The “Text Message Earrings,” selling for $160 a pair on her website, went viral last month for capturing both the fetishization of and ignorance towards Asian American women. What drew people to these earrings weren’t just the color or the shape, but the honest text engraved into the blue and green speech bubbles.
According to Chen, they’re based on real conversations she’s had — one over text, and one in a New York City apartment. One begins with “Are you Asian or Chinese?”, while the other contains the eye-rolling line, “I’ve never been with an Asian girl before.”
In an interview with The Fader, she said she wanted to turn these conversation into physical material, something more lasting than a screenshot or a memory. “I was like: How can I put it into a jewelry context, more permanent, with higher value? I think the permanence in the earrings makes it more impactful than just a screenshot because that is so fleeting in social media, [where you] look at a picture and go,” she said.

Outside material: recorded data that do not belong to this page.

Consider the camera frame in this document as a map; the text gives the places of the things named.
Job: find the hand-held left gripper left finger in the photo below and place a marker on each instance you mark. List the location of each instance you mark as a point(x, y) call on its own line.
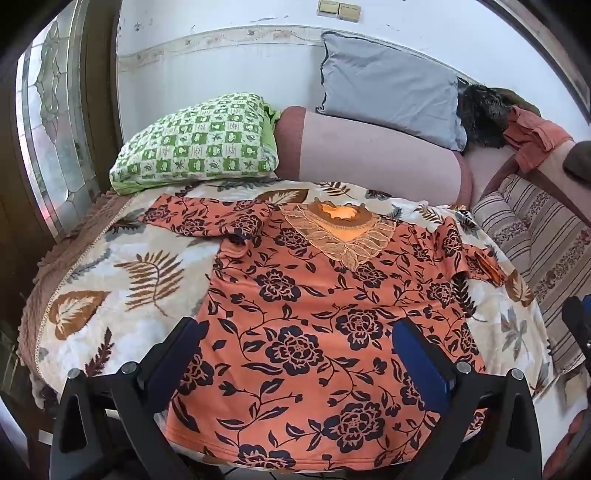
point(181, 355)

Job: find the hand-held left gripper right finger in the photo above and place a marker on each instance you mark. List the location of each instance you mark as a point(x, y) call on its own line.
point(419, 353)

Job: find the orange floral blouse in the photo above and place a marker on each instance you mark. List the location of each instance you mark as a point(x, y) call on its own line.
point(314, 323)

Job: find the striped brown bedsheet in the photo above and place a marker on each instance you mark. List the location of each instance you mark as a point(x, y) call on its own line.
point(535, 240)

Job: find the leaf print blanket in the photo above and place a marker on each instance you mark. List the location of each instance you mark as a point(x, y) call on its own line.
point(111, 286)

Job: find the brown fringed bedspread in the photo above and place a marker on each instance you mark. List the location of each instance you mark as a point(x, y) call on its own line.
point(51, 258)

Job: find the brown cushion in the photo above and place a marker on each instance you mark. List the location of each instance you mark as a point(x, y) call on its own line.
point(579, 161)

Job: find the pink bolster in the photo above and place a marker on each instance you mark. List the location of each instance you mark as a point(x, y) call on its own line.
point(369, 161)

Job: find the salmon cloth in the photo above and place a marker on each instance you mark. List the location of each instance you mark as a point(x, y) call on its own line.
point(533, 134)

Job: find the green checked pillow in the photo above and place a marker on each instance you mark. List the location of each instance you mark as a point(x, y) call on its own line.
point(198, 138)

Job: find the black furry cloth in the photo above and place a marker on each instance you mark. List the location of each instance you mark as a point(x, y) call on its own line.
point(482, 115)

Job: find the leaded glass window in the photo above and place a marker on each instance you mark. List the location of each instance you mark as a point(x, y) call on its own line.
point(55, 134)

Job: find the grey pillow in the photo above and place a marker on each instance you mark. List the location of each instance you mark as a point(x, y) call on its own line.
point(388, 87)

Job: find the beige wall switch plate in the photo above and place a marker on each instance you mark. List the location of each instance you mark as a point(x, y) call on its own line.
point(339, 9)

Another popular piece are her “A.B.C. [American Born Chinese] Brooches” — delicate gold stars engraved with compliments in Mandarin characters such as “You’ve gotten paler!” and “You can speak Chinese!”. In creating these brooches, she explored the standards of being a first-generation Chinese American with immigrant parents and relatives.
Chen’s artwork is tongue-in-cheek about earnest social issues. For example, she created grillz (silver tooth covers) that responded to a recent wave of viral Youtube videos of White Americans demanding that Americans of other ethnic backgrounds speak English in public. The grillz are carved with Mandarin characters; they read “Speak Chinese We’re In America”.
“In a country where immigrants are significantly contributing to its livelihood, many conservative Americans love to tell people of color who speak languages other than English to ‘speak English’ in order to make these POC feel like they don’t belong,” Ada said to Refinery29. “I even said it to my Cantonese-speaking friends once when I was young and hadn’t realized that I thought this way because I didn’t want to seem like I didn’t belong myself.